STILL LIFE QUAIL LEG ON WHITE PLATE

MARLYS WEST

 

Dark and sticky the sauce but the size of the ankle bone?
Who eats this?  I am a bully.  In the wild I could not catch
you but here is a leg bone like beach grass propped
in the air.  I am on a date.  This was back when

but he doesn’t.  I thought my heart would break open but
it didn’t.  In the front yard the Clementine tree is short
and gives off faint perfume;
the bees should love it.  You should know my children
and I planted it when it was a twig wrapped
in a damp paper towel.  And now look

but you know this.  You know my children are older
and I know your organs are slowly aging.  Why
can’t this bind us?  Here I am at my desk,

where are you?  My bones are in my body, pulling at my
skin and each other
when I move myself;
tilt my head, arrange the angle of my back so that I sit
up straight the way my mother said.
You can meet her someday.  She is alive and healthy
and made of wax and petals.  That is my mother flying
over you.
My father is the ocean looking for sharks.
He will take their teeth out
so that now surfers and swimmers find only

the unpleasant sensation of being mouthed. My sister
and brothers are full of feathers. 
On our street the children run from one yard to another,
all their little faces like windows
smudged over, seeing nothing but the most vivid

or pleasant, looking ahead to what’s for dinner
and if the rice is white because anything else is too chewy
or full of earth
and even the young ones want to be transported
by the fork and if there is cake
our mother is wonderful and how could our father leave
when she is made of wax and chocolate
and her bones are like sticks of candy that never snap
and her hair is burnt grass.

 

 

"When I lived in Baltimore, Bruce Nauman's neon sculpture, 'Violins Violence Silence,' was close to my house. After one winter, I knew it was made for me and knew also it had nothing to do with me; even then it was mine. That is how I think of poetry; I want to make it big enough and small enough to belong elsewhere, for a line or an image to stick with and become something to someone else. I love Barbara Kruger's work, especially 'Untitled (Your Body is a Battleground)' which I bought on a postcard in Austin, and the elevator shaft at LACMA, 'Untitled (Shafted).'  That is also how I think of poetry. It should be big enough to lift you and small enough to carry around."

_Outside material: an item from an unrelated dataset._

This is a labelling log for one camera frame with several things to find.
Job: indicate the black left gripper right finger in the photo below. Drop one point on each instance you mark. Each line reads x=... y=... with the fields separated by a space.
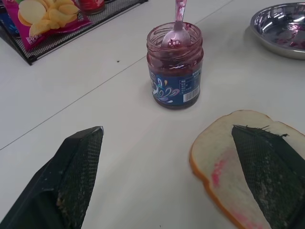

Marlys West is an award-winning writer living in Los Angeles. She has been published in journals and anthologies including Cossack Review, American Poetry Review and Burnside Review. She was a Hodder Fellow at Princeton University, an NEA grant recipient in poetry, and received her MFA from the Michener Center for Writers. The University of Akron Press published her first book of poems in 1999. She is currently writing poetry and fiction and raising her children.